Moreover, the idea that North Carolina needs more dentists in general has not been sufficiently established. The aforementioned House Bill 1293, which initiated funding for the new school and was incorporated into the 2007 budget, lists our state’s overall dentist per capita rank—47th—as a reason for the new school, but that isn’t the same as demonstrating a genuine shortage. The Joint Plan for Dentistry, which helped justify creating the new dental school, notes that “Only 9 out of 100 NC counties meet or exceed the national average of dentists per capita,” another somewhat misleading benchmark that doesn’t demonstrate a dentist shortage, either.

Finally, even if it is conceded that North Carolina needs more dentists, a new dental school is not the best way of going about increasing the supply. According to the American Dental Association, it would be more economically efficient to simply increase the enrollment at the dental school we already have. In a 2005 report, the ADA calculated that economic efficiency of dental schools tends to increase up to a total enrollment of about 1300 students. By comparison, ECU’s new dental school is expected to enroll 50 students per class (200 students total when at capacity) and UNC-Chapel Hill’s dental school is planning to increase enrollment to 100 students per class (400 in school at once). If the ADA is correct, then we are wasting a substantial amount of money by building a new low-capacity school when it would be prudent to simply increase the capacity of the existing one.

Alas, it appears too late to stop the dental school from being built. As you can see from the live streaming 24-hour video feed of the construction site, there’s already a big hole in the ground and a number of large colorful machines moving about on site.

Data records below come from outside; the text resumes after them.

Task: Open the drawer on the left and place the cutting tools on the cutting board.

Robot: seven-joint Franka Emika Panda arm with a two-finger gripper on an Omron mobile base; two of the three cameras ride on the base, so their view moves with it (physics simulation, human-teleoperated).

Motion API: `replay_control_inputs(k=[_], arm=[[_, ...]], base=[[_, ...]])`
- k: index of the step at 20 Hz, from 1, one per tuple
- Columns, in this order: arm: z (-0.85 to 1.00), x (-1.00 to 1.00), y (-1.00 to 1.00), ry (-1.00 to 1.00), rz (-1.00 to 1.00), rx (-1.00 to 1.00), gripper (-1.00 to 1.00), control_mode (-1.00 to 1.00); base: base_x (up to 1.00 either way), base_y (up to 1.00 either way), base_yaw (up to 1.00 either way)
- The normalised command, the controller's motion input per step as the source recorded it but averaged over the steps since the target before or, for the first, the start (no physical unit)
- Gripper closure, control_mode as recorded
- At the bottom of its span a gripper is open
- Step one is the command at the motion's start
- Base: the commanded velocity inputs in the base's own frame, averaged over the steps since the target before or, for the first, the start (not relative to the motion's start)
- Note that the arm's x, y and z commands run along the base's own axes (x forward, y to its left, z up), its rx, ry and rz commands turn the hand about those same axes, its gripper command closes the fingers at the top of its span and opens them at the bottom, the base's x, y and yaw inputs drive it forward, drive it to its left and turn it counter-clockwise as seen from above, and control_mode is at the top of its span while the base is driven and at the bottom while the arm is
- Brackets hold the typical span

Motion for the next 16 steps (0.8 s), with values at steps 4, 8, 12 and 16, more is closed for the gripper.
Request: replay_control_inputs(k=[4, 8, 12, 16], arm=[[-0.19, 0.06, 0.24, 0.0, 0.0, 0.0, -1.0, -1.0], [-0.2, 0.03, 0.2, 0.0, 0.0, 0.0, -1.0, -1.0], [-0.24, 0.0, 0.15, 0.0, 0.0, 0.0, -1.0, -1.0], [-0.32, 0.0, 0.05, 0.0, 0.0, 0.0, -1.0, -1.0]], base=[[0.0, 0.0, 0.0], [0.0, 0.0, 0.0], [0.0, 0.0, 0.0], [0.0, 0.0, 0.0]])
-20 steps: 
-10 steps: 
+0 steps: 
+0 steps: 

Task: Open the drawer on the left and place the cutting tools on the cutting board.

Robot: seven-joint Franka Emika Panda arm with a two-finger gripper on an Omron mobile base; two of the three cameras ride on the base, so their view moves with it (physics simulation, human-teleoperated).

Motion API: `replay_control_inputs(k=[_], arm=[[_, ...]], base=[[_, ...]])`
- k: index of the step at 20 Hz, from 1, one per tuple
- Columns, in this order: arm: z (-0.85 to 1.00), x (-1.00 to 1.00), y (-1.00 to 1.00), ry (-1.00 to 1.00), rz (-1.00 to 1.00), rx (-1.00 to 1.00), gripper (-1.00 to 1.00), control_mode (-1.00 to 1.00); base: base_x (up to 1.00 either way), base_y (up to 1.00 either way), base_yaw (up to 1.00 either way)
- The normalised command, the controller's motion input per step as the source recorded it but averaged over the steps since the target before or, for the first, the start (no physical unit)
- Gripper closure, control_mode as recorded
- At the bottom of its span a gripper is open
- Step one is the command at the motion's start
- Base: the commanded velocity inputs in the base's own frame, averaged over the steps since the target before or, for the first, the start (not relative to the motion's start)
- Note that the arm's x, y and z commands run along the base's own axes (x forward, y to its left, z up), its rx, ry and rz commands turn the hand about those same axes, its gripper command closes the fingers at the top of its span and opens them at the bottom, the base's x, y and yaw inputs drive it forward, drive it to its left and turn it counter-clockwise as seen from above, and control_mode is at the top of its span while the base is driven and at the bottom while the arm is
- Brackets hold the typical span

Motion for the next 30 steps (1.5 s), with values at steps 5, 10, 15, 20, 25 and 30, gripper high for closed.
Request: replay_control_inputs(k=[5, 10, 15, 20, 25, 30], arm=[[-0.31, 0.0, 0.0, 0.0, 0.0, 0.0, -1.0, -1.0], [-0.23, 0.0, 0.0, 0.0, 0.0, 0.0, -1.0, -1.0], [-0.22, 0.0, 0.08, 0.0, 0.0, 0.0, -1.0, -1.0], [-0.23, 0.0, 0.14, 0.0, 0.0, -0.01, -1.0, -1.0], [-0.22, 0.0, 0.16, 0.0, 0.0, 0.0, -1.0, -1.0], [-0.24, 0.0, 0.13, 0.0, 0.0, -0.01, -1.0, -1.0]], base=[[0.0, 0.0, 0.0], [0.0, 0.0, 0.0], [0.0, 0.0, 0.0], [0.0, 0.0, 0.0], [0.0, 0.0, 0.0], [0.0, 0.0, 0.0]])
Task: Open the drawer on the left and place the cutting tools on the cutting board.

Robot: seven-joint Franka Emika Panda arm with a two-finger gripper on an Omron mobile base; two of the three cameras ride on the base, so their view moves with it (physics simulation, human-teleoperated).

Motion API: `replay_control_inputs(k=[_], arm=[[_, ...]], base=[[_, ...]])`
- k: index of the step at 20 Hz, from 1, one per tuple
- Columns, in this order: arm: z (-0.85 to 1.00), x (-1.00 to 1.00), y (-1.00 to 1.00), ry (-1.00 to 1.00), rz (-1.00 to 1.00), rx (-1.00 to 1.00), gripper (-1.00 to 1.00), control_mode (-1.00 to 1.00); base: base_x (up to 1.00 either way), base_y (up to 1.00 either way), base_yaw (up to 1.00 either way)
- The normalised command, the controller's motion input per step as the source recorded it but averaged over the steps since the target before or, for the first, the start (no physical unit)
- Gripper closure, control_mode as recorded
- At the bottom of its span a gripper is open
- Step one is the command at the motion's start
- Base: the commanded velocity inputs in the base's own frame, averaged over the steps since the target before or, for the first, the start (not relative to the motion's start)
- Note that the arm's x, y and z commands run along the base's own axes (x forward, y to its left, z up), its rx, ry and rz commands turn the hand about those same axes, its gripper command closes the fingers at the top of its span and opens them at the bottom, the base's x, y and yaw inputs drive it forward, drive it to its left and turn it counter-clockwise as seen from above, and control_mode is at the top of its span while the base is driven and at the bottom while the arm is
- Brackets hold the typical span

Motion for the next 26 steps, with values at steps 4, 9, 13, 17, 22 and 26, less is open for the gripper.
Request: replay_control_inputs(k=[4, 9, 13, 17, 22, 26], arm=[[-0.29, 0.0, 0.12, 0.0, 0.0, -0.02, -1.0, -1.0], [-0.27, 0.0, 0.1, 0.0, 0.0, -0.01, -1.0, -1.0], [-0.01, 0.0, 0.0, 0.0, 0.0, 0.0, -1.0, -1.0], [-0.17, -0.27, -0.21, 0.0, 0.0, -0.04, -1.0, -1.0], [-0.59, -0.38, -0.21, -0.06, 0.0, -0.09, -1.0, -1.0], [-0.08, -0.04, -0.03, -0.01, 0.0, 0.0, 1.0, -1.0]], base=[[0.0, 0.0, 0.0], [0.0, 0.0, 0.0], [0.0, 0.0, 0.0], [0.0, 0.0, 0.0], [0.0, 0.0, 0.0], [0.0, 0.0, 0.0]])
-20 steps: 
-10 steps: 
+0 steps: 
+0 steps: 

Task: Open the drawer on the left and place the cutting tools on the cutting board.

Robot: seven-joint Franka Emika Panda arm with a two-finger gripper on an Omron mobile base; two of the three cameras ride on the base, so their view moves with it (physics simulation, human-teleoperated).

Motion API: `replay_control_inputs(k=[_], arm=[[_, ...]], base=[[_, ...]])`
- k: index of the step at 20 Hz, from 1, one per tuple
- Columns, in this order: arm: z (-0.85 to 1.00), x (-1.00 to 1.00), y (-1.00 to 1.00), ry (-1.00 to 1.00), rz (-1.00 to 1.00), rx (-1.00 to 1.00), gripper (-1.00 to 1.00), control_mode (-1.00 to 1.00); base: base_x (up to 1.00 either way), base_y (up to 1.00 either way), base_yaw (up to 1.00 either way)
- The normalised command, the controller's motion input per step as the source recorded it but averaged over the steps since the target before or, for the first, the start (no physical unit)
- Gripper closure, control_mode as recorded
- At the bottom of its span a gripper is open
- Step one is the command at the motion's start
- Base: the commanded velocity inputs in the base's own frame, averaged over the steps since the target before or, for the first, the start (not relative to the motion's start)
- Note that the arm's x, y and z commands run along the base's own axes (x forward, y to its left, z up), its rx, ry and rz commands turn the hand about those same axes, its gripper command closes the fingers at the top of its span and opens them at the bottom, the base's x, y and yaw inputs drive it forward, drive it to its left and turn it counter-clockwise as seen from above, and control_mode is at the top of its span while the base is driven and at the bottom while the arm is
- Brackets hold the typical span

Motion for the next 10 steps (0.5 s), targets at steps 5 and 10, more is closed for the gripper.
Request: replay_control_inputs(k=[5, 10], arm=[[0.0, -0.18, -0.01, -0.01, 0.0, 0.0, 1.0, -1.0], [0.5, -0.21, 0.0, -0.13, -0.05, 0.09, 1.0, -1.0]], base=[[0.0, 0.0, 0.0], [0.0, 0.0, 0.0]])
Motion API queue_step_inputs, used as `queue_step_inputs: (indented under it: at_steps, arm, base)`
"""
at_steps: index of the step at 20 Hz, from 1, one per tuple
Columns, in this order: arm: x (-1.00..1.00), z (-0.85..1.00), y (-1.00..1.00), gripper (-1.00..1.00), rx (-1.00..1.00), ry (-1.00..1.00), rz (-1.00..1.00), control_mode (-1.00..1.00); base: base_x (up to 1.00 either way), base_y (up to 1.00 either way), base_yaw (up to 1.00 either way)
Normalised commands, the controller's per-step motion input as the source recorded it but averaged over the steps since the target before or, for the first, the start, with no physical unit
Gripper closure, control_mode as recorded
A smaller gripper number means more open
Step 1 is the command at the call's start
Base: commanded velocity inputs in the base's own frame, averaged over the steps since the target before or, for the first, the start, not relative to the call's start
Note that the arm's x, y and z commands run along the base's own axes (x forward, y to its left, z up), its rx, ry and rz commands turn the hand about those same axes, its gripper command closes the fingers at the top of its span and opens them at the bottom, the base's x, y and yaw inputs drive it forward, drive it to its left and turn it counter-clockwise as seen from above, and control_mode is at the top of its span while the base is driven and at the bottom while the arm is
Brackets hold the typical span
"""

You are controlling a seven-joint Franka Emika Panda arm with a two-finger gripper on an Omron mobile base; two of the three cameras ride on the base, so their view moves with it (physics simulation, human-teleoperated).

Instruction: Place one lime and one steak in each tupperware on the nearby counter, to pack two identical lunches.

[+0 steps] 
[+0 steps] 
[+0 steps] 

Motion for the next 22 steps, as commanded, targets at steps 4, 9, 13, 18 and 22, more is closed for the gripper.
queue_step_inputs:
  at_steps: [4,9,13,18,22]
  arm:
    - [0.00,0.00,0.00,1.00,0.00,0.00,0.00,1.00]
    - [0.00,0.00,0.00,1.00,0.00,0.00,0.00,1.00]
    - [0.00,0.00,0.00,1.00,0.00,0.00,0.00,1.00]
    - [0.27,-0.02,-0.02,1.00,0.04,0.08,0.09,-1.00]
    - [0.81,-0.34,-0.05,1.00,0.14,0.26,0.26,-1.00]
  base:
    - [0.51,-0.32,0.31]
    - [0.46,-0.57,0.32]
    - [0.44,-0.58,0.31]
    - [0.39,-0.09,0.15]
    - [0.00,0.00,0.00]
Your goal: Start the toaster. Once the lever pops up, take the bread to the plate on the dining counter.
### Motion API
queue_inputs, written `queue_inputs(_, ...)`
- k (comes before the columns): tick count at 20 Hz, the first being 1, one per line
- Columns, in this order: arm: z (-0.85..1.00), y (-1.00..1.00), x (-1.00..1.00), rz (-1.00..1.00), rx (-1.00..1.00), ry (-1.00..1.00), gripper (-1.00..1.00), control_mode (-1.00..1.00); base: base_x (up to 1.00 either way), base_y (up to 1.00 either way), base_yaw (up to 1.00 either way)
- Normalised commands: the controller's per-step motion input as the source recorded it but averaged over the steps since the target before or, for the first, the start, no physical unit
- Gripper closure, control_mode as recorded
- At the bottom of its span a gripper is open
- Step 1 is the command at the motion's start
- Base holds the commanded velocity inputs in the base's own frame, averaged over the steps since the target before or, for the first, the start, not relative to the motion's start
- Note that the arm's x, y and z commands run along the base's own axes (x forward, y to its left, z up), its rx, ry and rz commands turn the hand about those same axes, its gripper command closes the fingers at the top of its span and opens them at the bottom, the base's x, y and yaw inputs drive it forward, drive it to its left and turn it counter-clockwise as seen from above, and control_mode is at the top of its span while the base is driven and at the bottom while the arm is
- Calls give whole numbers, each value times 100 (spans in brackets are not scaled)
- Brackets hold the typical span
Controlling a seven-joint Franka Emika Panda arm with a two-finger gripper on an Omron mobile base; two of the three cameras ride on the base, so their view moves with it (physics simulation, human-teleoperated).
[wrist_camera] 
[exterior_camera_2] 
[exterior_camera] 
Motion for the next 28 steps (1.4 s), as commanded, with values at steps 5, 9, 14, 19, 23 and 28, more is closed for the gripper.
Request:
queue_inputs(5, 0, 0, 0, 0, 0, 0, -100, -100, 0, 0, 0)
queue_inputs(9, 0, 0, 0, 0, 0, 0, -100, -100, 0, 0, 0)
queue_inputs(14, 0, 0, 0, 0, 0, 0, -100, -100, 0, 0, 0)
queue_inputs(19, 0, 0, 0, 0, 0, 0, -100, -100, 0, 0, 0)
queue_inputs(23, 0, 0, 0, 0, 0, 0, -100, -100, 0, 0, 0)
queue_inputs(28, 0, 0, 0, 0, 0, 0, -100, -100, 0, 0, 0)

What’s more, tens of millions of dollars worth of loans (in the form of COPs, bonds that aren’t voted on by the public) have been taken out, and it’s hard to get that kind of toothpaste back in the tube.

But what the legislature, the UNC system, and any other governmental entity can do is to consider more carefully next time the rationale of such massive spending programs. No dentist shortage (or “maldistribution,” whatever that means) has been demonstrated, but we’re trying to solve the apparent shortage in a very inefficient way, anyway. This doesn’t need to happen a second time.

Groucho Marx famously said, “Politics is the art of looking for trouble, finding it everywhere, diagnosing it incorrectly and applying the wrong remedies.” Is there a greater example of this than the idea of “underserved areas” and ECU’s new dental school?